Moi, ce que je préfère, ce sont les biographies, surtout celles qui sont consacrées aux artistes. Les Beatles, Neil Young, Keith Richards, les Eagles, Céline Dion, Serge Fiori, Bob Marley, Zachary Richard... J’ai lu toutes leurs bios. J’aime les gens et je suis toujours curieux de découvrir d’où ils viennent, comment ils procèdent pour créer de nouvelles chansons. Quand ces artistes parlent de leurs déplacements, de la scène, de la relation qu’ils ont avec leurs musiciens, je connais, je sais c’est quoi. C’est mon univers, et je suis très intéressé par tous ces détails. Je n’ai pas de formation en musique, alors j’essaie de comprendre ce que je fais à travers les autres.

Quelles bios recommandez-vous ?

J’ai beaucoup aimé Harel – Rock ma vie de Pierre Harel, anciennement de Corbeau. Sa bio est assez fascinante parce qu’il a voyagé dans des communautés autochtones et parce qu’il avait des projets de fou. Personne ne voulait l’aider parce que personne ne comprenait dans quoi il voulait s’embarquer. Son livre est plein de bonnes anecdotes.
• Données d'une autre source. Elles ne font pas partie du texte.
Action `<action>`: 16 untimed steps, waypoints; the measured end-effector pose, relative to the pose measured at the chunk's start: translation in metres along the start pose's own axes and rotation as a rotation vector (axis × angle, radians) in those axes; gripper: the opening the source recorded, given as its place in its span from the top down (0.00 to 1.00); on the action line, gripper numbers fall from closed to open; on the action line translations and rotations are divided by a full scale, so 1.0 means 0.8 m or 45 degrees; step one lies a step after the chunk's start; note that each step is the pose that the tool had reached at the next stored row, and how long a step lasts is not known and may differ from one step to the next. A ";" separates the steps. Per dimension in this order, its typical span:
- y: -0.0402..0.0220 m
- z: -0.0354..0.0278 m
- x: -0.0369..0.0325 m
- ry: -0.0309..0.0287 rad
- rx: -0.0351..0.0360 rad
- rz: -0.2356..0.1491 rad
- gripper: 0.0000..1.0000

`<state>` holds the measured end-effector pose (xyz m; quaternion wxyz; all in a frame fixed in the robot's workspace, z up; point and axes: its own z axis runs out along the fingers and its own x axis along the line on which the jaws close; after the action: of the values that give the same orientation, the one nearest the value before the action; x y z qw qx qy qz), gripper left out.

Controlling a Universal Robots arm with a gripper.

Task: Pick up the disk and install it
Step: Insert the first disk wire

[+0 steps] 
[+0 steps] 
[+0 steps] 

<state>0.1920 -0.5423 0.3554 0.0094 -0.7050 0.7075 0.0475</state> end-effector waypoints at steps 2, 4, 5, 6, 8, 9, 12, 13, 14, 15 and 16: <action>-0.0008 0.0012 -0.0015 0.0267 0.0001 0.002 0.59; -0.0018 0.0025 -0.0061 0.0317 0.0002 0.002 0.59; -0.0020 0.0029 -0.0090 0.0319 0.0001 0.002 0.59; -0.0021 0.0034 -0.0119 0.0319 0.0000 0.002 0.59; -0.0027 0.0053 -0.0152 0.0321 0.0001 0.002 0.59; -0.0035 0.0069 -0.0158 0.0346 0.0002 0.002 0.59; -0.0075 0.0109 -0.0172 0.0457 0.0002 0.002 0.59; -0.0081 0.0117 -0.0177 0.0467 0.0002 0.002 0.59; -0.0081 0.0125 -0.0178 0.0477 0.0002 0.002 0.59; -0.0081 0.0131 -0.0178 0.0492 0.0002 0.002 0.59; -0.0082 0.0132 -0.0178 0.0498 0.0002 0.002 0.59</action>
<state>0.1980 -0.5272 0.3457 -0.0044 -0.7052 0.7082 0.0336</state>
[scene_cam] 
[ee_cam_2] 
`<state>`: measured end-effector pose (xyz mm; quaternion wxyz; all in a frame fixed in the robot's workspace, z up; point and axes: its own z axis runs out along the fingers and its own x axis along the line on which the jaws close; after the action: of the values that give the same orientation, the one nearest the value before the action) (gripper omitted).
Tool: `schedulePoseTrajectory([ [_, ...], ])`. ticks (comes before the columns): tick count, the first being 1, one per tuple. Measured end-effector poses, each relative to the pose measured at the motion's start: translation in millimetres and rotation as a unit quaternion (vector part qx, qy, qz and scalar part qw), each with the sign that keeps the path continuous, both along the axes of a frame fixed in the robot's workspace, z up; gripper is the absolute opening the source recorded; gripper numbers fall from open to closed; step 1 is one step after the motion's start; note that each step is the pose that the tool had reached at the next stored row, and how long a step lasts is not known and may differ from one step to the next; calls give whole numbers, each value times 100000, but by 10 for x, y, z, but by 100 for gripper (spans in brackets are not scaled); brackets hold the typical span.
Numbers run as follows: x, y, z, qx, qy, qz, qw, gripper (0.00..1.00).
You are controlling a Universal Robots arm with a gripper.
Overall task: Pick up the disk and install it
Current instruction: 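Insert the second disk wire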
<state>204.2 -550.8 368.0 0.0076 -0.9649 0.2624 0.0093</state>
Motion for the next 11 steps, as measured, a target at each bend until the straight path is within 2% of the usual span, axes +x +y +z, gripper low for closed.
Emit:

Une autobiographie de Neil Young m’a aussi beaucoup fasciné, même si cette bio n’est pas toujours facile à lire et à suivre. Dans ce livre, Neil Young parle de ses albums et raconte ses années à Winnipeg, quand il voyageait avec son band dans un petit camion. Et puis, à 21 ans, il a écrit un hit international et il a fait beaucoup d’argent. Ensuite, chaque projet a été associé à une voiture différente. C’était sa façon de se rappeler chacun d’eux !

Un homme qui m’a également beaucoup marqué, c’est Pierre Bourgault. C’est une époque, c’est lui qui a parti le premier mouvement indépendantiste au Québec. Son histoire m’a fasciné. Pierre Bourgault de Jean-François Nadeau n’est peut-être pas une brique, mais c’est intense. Je me souviens l’avoir lu en deux nuits.

Au cours des dernières années, vous vous rappelez avoir lu un livre qui a réussi à vous surprendre ?

C’est un cadeau que j’ai reçu du rappeur algonquin Samian, un ami à moi. Moi, j’aime beaucoup la photo et un jour, j’aimerais pouvoir en faire. Samian m’a offert Street Art – Poésie urbaine de Sophie Pujas, un livre où les graffitis des artistes de rue sont photographiés. Ça m’a touché.

Selon vous, est-ce qu’il y a un auteur qui mériterait d’être découvert ou redécouvert ?

Il y a une jeune poète, Laure Morali, qui travaille des fois avec Joséphine Bacon. C’est quelqu’un qui s’adresse aussi aux jeunes et elle mérite d’être connue.